An M&A transaction can become even more complicated for both seller and buyer alike when a cyber breach occurs during the deal, experts at NetDiligence Cyber Risk Summit shared.
Due diligence and adequate representations and warranties (R&W) coverage during the M&A process will ensure a smooth transition between the time of sale and the integration of the two companies, experts said.
For the purchaser, global regulatory sanctions could become an issue in the event of a cyberattack.
“It’s not a great situation where there’s an ongoing negotiation, or maybe the deal has already been signed, and then you realize that the target entity is being breached,” said David Krebs, partner at Miller Thomson LLP. “That throws a whole wrench into your plans…because what if there’s a ransom request during that process?”
Krebs says sanctions can become an issue during ransom payment, especially if the purchaser does business in a different country than the seller. Cyber sanctions essentially criminalize companies or financial institutions from making extortion payments to ransomers. Sanctions differ by country.
One panellist shared an example of a company that didn’t do their due diligence and ended up paying a ransom to a sanctioned threat actor, which ultimately backfired against the company.
“We have a particular case where they’d been through a ransom situation in the middle of a deal and they decided to pay a ransom with another company and there were actually a labelled terrorist group,” said Daniel Tobok, CEO of Cypfer, a cyber security response team. “That actually killed the professional liability protection (PLP) because nobody wanted the liability of dealing with it.”
For the seller, an M&A breach can become complicated because purchasers or stakeholders may have their own opinions on how best to handle the breach.
“[If] you’re in that situation…[of] getting breached, you’re going to have a lot of folks in your business, because it’s no longer just your choice,” said Krebs. “But ultimately, it is [your choice]. It’s still your company.
“You’re negotiating, you’re trying to make sure that the deal goes through. But a lot of other parties are going to have an opinion on how to deal with that.
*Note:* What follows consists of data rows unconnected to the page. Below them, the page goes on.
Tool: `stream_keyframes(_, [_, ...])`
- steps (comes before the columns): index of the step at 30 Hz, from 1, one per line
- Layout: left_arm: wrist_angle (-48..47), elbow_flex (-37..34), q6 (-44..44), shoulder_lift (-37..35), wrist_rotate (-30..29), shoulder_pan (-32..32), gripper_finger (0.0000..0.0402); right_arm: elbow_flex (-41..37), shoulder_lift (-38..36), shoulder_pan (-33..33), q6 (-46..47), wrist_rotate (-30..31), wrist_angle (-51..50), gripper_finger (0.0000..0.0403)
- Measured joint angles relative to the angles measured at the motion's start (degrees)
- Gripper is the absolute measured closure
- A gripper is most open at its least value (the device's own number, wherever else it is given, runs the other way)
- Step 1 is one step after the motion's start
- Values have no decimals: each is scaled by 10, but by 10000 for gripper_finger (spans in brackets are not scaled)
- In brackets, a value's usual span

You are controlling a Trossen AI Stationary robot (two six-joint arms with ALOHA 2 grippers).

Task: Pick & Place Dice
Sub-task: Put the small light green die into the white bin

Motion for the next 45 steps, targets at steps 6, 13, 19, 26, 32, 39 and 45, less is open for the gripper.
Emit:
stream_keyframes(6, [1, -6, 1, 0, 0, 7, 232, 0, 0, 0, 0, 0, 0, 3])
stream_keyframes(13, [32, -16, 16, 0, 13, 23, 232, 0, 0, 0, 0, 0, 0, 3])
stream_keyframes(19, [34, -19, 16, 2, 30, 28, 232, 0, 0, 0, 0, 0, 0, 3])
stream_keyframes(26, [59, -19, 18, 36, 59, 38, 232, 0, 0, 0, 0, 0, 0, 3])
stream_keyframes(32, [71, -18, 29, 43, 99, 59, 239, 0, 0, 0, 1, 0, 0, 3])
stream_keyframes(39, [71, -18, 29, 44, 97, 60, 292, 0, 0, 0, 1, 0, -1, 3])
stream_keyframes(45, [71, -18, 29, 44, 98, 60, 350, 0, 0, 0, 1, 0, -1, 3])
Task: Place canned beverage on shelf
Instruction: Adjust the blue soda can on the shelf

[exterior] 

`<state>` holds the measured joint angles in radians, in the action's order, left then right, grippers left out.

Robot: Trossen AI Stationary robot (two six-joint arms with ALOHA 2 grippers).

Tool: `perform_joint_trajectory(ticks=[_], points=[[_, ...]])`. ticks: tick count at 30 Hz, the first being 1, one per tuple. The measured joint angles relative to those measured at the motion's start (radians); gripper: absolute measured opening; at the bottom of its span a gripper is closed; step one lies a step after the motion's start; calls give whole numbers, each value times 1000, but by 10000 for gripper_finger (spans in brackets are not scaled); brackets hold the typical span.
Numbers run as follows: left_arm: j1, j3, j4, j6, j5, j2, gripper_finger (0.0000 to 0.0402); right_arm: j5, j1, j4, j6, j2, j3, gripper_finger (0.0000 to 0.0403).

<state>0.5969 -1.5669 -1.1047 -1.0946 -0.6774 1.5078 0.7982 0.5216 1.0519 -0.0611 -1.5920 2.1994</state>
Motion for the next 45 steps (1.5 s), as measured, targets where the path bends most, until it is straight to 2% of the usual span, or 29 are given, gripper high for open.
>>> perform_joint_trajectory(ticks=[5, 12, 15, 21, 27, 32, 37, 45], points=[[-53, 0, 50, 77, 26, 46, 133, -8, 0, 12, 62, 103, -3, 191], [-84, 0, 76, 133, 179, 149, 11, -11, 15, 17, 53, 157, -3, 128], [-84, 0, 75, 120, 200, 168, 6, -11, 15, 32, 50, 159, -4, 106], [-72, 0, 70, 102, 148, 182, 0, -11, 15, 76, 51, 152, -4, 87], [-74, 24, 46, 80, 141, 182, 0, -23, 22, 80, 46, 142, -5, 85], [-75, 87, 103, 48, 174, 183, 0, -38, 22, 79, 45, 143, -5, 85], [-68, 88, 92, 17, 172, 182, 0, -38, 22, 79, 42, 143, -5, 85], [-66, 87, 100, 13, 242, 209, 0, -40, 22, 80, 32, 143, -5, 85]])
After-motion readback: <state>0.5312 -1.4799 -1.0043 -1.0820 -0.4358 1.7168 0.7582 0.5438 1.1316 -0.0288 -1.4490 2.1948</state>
And ultimately, you [may be] doing everything that you think is [how] the purchaser wants to handle it, [but if] they pull out…pre-signing and you didn’t deal with it in the way that you would have, then you’re left holding the bag.”
Companies can mitigate M&A losses during a cyber breach.
For example, sellers should begin their due diligence process by exercising their cyber security, and attempt to find any…vulnerabilities in their system as soon as possible, suggests Sam Thomas, VP transactional risk at Chubb.
“Oftentimes when there was an incident five years ago, the sellers almost start that due diligence process from the [point of the] incident —where they mediate or fix the incident that happens — and then they put in protocols quarterly, every half year, or a year,” he said. “It’s very different when you have a buyer doing, for example, a penetration test for the first time at the time of acquisition, versus when you have a target or a seller, who’s been doing penetration tests every year or twice a year for the past five years.
“The sellers can really start that due diligence process [early], and you can have less unknowns coming out of [it].”
For companies with an existing cyber insurance policy, they should ensure the adequacy of their existing limits and acknowledge any gaps in their cyber coverage, suggests Alicia Panditharatne, assistant vice president of private equity and mergers and acquisitions at Hub International.
Sellers should also ensure they have R&W insurance coverage, panellists share.
“When buyers come in, their job is really doing that independent, deep dive themselves to verify that that what the seller saying is true — and for sellers to have programs and proof of what they’ve done to increase their security. That makes that process easier,” said Thomas.